“L’obiettivo del nostro intervento era quello di ristrutturare un vecchio edificio del centro storico a cui era annessa anche la sede storica del CEdiS per restituirlo alla comunità”, ha spiegato Giorgio Rossi, presidente della cooperativa storese. Il primo passo è stato l’acquisto della grande casa di proprietà della famiglia Demadonna, cui sono seguiti poi i lavori di ristrutturazione costati quasi un milione e mezzo di euro (di cui poco più di un milione dato dalla Pat e poco meno mezzo milione messo a disposizione dal CEdiS).
Ne sono stati ricavati nove appartamenti: sette sono in gestione all’Acli che li ha destinati a persone con più di 65 anni, uno, invece, è di proprietà del CEdiS mentre l’ultimo è stato dato alla famiglia Demadonna. Gli appartamenti sono assegnati attraverso la formula dell’usufrutto gratuito, fatte salve le spese condominiali, anche se l’utilizzo è vincolato alla residenza.

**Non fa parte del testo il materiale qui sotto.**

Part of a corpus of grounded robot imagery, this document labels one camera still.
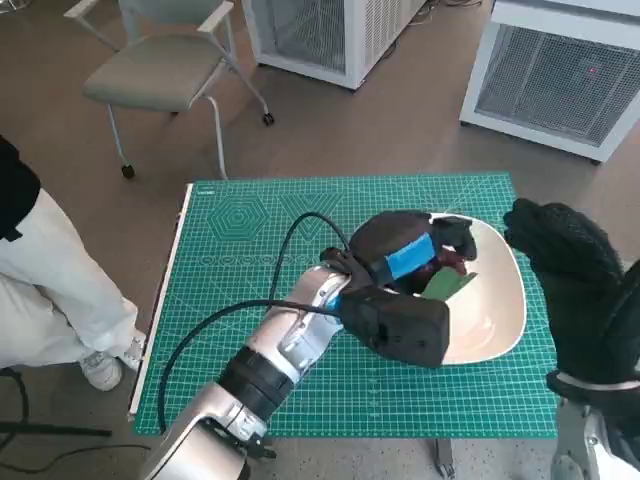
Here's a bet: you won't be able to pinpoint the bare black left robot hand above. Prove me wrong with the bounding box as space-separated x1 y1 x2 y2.
348 210 479 291

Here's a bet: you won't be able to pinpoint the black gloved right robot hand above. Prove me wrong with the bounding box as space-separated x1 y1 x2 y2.
502 198 640 389

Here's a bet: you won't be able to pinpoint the red toy grape bunch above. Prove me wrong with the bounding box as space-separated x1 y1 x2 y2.
399 247 481 302

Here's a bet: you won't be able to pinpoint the white plate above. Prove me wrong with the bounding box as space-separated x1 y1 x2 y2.
399 212 529 366

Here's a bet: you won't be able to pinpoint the green cutting mat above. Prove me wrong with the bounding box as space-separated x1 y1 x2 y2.
130 172 559 441

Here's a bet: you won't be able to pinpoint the white mesh cabinet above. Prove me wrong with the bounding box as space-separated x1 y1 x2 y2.
458 0 640 164
241 0 431 91

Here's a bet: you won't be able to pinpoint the metal table leg with caster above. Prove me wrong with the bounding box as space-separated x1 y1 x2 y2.
433 438 457 479

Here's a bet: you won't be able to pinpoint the person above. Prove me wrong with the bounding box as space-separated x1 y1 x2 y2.
0 134 149 392

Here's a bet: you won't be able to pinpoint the black floor stand bar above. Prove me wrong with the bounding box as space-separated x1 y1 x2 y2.
0 421 114 439

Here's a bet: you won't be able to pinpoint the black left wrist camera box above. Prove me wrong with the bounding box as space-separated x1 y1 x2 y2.
339 287 451 370

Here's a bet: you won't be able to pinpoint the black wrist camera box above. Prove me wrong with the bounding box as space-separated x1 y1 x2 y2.
339 287 451 370
605 397 640 466

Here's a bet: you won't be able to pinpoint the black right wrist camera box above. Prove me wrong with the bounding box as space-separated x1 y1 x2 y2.
605 397 640 466

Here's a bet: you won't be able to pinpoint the black cables by cabinets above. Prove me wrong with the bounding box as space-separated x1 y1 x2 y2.
419 0 494 26

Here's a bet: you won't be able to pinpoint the grey chair with white frame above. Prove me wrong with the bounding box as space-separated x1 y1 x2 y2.
63 0 276 180

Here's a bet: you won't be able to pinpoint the thin black floor cable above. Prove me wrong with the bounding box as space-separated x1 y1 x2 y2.
0 441 151 472

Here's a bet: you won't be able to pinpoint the thick black floor cable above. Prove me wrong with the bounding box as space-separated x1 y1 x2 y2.
0 367 29 432

Di solidarietà e attenzione verso situazioni di bisogno ha parlato don Andrea, parroco di Storo, che ha sottolineato come “è importante aver recuperato un edificio bello come questo, ma sono ancora più importanti i mattoni che andiamo aggiungere a questo importante progetto sociale, indirizzato a persone bisognose di aiuto e di un sostegno particolare”.

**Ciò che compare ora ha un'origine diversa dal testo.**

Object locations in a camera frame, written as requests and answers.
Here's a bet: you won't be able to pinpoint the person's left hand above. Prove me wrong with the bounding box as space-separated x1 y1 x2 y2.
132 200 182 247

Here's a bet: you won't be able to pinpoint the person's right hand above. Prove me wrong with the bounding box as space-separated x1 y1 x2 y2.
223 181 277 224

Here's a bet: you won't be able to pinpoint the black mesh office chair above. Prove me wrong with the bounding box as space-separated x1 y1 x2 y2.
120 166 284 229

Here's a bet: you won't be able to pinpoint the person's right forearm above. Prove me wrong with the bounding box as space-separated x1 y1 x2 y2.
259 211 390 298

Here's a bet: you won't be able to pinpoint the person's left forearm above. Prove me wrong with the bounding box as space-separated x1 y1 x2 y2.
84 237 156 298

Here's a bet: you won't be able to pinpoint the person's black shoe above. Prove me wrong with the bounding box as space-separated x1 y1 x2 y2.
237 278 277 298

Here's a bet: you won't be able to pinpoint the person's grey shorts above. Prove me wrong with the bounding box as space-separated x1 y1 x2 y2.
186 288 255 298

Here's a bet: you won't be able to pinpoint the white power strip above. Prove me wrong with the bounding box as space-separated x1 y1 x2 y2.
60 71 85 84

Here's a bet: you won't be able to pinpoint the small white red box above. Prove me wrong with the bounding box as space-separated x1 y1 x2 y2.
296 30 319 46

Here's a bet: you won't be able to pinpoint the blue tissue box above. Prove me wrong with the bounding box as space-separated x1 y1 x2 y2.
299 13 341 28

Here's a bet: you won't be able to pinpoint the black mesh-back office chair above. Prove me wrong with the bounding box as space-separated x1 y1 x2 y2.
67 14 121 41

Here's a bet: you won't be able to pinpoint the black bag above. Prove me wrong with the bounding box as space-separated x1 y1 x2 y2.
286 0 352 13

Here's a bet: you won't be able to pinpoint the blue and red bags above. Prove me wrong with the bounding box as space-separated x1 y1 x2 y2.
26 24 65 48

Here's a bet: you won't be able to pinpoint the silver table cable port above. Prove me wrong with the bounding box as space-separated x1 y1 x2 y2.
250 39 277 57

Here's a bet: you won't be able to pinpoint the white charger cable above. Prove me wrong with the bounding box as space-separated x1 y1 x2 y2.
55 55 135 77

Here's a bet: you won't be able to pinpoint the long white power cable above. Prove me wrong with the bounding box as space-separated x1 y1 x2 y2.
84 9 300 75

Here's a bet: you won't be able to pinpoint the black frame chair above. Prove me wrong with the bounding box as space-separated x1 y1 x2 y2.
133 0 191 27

A completare il quadro dei lavori la realizzazione un coworking, ossia uno spazio di lavoro condiviso rivolto ai giovani, con cinque postazioni fisse ed una sala riunioni comune ideato dal Comune di Storo e sostenuto dal BIM del Chiese e dal CEdiS. Ma anche la ristrutturazione del “Capetél da Régola”, addossato ad una parte dell’edificio e costruito in ricordo del colera del 1855, anno in cui l’epidemia contagiò 43 persone e produsse 14 morti tra il 12 agosto e il 22 settembre. Il nome deriva dal fatto che davanti ad esso si riunì fino a quarant’anni fa l’assemblea (in dialetto, appunto, “régola”) dei contadini per decidere attorno ad opere della comunità o dei proprietari di bestiame prima dell’alpeggio.